兰州市空气质量健康指数的构建
发布时间:2018-06-28 07:08
本文选题:大气污染物 + 呼吸系统疾病 ; 参考:《兰州大学》2015年硕士论文
【摘要】:空气污染已成为社会各界和公众广泛关注的主要环境问题之一,为了让公众能够更加直观地理解发布的空气污染信息,并能真正指导居民的健康出行,构建能真实反映空气质量及其与健康效应密切相关的空气综合评价指数,具有重要的现实意义。为此,本研究收集2001-2009年兰州市逐日的大气污染、气象因素及呼吸系统疾病和心脑血管疾病日入院人数,进行相关分析和主成分分析,并进一步利用时间序列分析方法的半参数广义相加模型(GAM)建立大气污染与不同疾病不同人群(全人群、性别和年龄别)的健康暴露反应关系,参考加拿大构建空气污染健康指数(AQHI)的方法构建兰州市不同疾病不同人群的AQHI,取得一些有价值的研究成果。

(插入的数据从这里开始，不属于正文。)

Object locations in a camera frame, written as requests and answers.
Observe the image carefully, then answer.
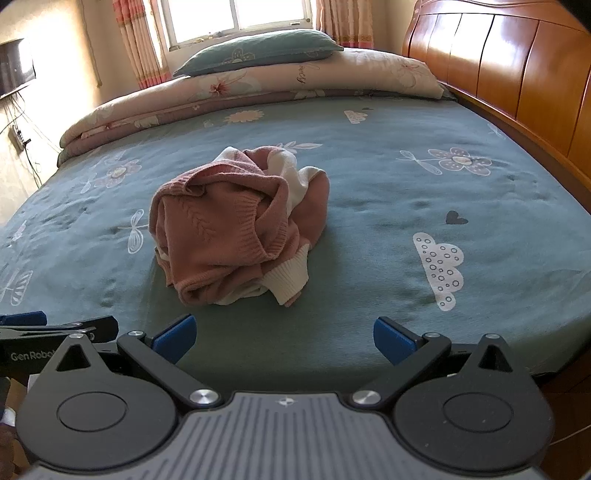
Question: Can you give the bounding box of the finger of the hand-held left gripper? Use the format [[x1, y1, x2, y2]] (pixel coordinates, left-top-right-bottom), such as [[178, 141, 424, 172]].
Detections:
[[0, 316, 118, 344], [0, 311, 48, 328]]

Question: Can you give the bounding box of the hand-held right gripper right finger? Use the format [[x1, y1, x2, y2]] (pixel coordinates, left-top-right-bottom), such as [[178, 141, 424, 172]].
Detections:
[[351, 316, 513, 409]]

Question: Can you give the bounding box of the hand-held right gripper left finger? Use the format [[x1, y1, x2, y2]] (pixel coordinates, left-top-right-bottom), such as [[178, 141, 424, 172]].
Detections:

(1)大气污染与不同疾病不同人群的相关分析和主成分分析,结果表明呼吸系统疾病除16-64y人群外,其余人群均受S02影响最大且均为正效应,16-64y人群受PM10最大负效应影响;NO2对所有人群的影响均为负效应。心脑血管疾病所有层次人群均受PM1o影响最大,其次为S02,且均为负效应。(2)大气污染与人群健康暴露反应关系研究表明,大气污染对不同疾病不同人群的影响均具有一定的滞后效应。对呼吸系统疾病,S02和N02滞后0-7d、PM10滞后2-6d对不同人群的影响较大,污染物每增加1个四分位间距(IQR),人群日入院人数分别增加5.4%~8.0%、3.0%~6.6%和1.0%~3.7%;对心脑血管疾病,S02滞后1-7d、N02滞后0-5d以及PMlo滞后1-6d对不同人群影响较大,相对危险度(RR)分别为0.972~1.012、0.977~1.020和1.005~1.014,且不具统计学意义。(3)根据构建呼吸系统疾病和心脑血管疾病不同人群逐日AQHI进行分级,结果表明,不同人群AQHI处于低度风险、中度风险、高度风险和重度风险级别的天数分别占总天数的比例为82.5%-84.9%、13.0%-15.1%、2.1%~2.4%和0%;不同人群AQHI-xn处于低度风险、中度风险、高度风险和重度风险级别的天数分别占总天数的比例为81.9%-99.5%、0.4%-10.8%、0.1%-2.5%和0%。(4)对AQHI、AQI和API三种指数对居民健康预测能力的研究表明,指数每上升1个IQR,不同人群患呼吸系统疾病入院的人数分别增加2.1%-31.0%、0.0%-0.1%和0.0%~0.1%;不同人群患心脑血管疾病入院的人数分别增加2.1%-14.7%、0.0%~0.1%和0.0%~0.1%,说明AQHI预测居民健康的能力较AQI和API强,且对呼吸系统疾病的影响较心脑血管疾病更强。综上所述,兰州市大气污染对人群健康的影响具有一定的滞后效应,研究期间不同疾病不同人群AQHI处于低度风险级别的比例较高,与AQI和API相比,AQHI能更加全面的反映空气质量并指导公众健康出行。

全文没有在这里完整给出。